Ad esempio, nel primo modello, sappiamo che un aumento di un’unità della metratura di una casa è associato a un aumento medio del prezzo delle case di 81 dollari. È semplice da capire e spiegare.
Tuttavia, nel secondo esempio, le stime dei coefficienti sono molto più difficili da interpretare. Ad esempio, una stanza in più nella casa è associata a un aumento medio del prezzo della casa di 600 dollari, presupponendo che la metratura, l’età della casa e il numero di bagni rimangano costanti. È molto più difficile da capire e spiegare.
Esempio 2: modelli parsimoniosi = previsioni migliori
I modelli parsimoniosi tendono anche a fare previsioni più accurate sui nuovi set di dati perché hanno meno probabilità di adattarsi eccessivamente al set di dati originale.
In generale, i modelli con più parametri produrranno adattamenti più stretti e valori R2 più elevati rispetto ai modelli con meno parametri. Sfortunatamente, includere troppi parametri in un modello può far sì che il modello si adatti al rumore (o alla “casualità”) dei dati, piuttosto che alla vera relazione sottostante tra le variabili esplicative. e variabili di risposta.
Ciò significa che un modello molto complesso con molti parametri probabilmente avrà prestazioni scarse su un nuovo set di dati mai visto prima, rispetto a un modello più semplice con meno parametri.
Come scegliere un modello parsimonioso
Potrebbe esserci un intero corso dedicato al tema della selezione del modello , ma essenzialmente scegliere un modello parsimonioso significa scegliere un modello che offre le migliori prestazioni secondo una metrica.
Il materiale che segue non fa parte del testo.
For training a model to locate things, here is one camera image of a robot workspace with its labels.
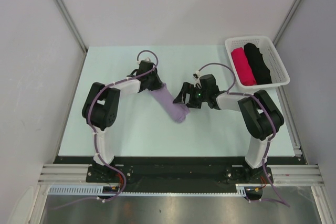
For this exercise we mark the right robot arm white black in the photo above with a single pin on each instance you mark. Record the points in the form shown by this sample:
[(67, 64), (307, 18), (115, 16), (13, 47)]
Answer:
[(262, 117)]

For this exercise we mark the rolled red t shirt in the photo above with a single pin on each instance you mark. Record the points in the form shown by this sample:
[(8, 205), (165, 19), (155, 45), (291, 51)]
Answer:
[(242, 67)]

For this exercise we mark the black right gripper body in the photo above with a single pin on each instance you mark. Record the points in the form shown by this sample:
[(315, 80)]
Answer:
[(201, 97)]

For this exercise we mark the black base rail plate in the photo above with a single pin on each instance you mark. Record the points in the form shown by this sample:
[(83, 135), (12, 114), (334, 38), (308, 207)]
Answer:
[(186, 175)]

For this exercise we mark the white plastic basket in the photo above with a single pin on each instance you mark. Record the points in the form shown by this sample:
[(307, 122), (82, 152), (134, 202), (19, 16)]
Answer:
[(278, 72)]

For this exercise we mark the purple t shirt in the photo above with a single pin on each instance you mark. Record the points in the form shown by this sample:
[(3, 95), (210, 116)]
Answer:
[(177, 112)]

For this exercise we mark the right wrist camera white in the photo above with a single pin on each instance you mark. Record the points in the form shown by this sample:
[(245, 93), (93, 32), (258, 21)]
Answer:
[(196, 77)]

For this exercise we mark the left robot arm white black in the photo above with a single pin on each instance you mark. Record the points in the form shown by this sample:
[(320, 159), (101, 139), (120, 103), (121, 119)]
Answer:
[(101, 106)]

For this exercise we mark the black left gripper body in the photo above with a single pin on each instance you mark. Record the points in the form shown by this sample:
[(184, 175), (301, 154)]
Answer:
[(154, 82)]

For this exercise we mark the rolled black t shirt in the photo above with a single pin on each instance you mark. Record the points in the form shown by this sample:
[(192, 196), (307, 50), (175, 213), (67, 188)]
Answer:
[(256, 62)]

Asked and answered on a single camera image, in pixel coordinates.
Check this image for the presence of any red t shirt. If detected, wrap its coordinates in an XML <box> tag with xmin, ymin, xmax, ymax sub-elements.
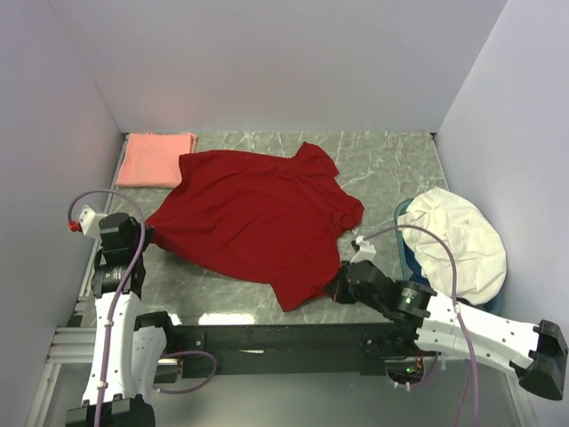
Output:
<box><xmin>147</xmin><ymin>142</ymin><xmax>364</xmax><ymax>311</ymax></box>

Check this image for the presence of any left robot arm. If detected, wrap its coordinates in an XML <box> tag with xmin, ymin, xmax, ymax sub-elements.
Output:
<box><xmin>65</xmin><ymin>206</ymin><xmax>178</xmax><ymax>426</ymax></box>

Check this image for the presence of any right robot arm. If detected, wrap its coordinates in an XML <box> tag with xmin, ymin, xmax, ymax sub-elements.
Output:
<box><xmin>325</xmin><ymin>261</ymin><xmax>568</xmax><ymax>401</ymax></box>

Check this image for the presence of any blue plastic basket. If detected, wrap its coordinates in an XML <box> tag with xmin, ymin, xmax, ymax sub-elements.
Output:
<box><xmin>394</xmin><ymin>198</ymin><xmax>503</xmax><ymax>315</ymax></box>

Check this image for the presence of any black base beam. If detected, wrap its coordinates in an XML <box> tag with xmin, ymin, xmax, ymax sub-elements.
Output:
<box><xmin>165</xmin><ymin>322</ymin><xmax>434</xmax><ymax>375</ymax></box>

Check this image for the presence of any folded pink t shirt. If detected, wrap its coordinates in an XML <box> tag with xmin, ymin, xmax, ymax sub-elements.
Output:
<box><xmin>116</xmin><ymin>133</ymin><xmax>198</xmax><ymax>189</ymax></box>

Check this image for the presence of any white crumpled t shirt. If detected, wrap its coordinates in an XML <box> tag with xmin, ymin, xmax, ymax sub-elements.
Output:
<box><xmin>398</xmin><ymin>187</ymin><xmax>507</xmax><ymax>306</ymax></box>

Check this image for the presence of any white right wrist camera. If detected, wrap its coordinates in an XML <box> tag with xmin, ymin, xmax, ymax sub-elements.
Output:
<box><xmin>350</xmin><ymin>236</ymin><xmax>377</xmax><ymax>263</ymax></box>

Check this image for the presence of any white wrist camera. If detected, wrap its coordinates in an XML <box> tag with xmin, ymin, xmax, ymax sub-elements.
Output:
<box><xmin>68</xmin><ymin>205</ymin><xmax>108</xmax><ymax>239</ymax></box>
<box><xmin>350</xmin><ymin>236</ymin><xmax>377</xmax><ymax>263</ymax></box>

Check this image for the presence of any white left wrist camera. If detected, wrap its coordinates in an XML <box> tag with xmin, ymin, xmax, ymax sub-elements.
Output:
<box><xmin>68</xmin><ymin>205</ymin><xmax>108</xmax><ymax>239</ymax></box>

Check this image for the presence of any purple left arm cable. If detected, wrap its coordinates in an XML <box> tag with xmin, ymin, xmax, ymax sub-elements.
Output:
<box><xmin>67</xmin><ymin>189</ymin><xmax>219</xmax><ymax>427</ymax></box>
Le metriche comunemente utilizzate che valutano i modelli in base alle loro prestazioni su un set di dati di addestramento e al numero di parametri includono:
1. Criterio informativo di Akaike (AIC)
L’AIC di un modello può essere calcolato come segue:
AIC = -2/n * LL + 2 * k/n
Oro:
- n: numero di osservazioni nel set di dati di addestramento.
- LL: verosimiglianza del modello sul dataset di addestramento.
- k: numero di parametri nel modello.
Utilizzando questo metodo, è possibile calcolare l’AIC di ciascun modello e quindi selezionare il modello con il valore AIC più basso come modello migliore.
Questo approccio tende a favorire modelli più complessi rispetto al metodo successivo, BIC.
2. Criterio informativo bayesiano (BIC)
Il BIC di un modello può essere calcolato come segue:
BIC = -2 * LL + log(n) * k
Oro:
- n: numero di osservazioni nel set di dati di addestramento.
- log: il logaritmo naturale (base e)
- LL: verosimiglianza del modello sul dataset di addestramento.
- k: numero di parametri nel modello.
Utilizzando questo metodo, è possibile calcolare il BIC di ciascun modello e quindi selezionare il modello con il valore BIC più basso come modello migliore.
Questo approccio tende a favorire modelli con meno parametri rispetto al metodo AIC.
3. Lunghezza minima della descrizione (MDL)
MDL è un modo per valutare modelli dal campo della teoria dell’informazione. Può essere calcolato come segue:
MDL = L(h) + L(D | h)
Oro:
- h: Il modello.
- D: Previsioni fatte dal modello.
- L(h): numero di bit necessari per rappresentare il modello.
- L(D | h): numero di bit richiesti per rappresentare le previsioni del modello sui dati di addestramento.
Utilizzando questo metodo, è possibile calcolare l’MDL di ciascun modello e quindi selezionare il modello con il valore MDL più basso come modello migliore.
A seconda del tipo di problema su cui stai lavorando, uno di questi metodi – AIC, BIC o MDL – può essere preferito rispetto agli altri per selezionare un modello parsimonioso.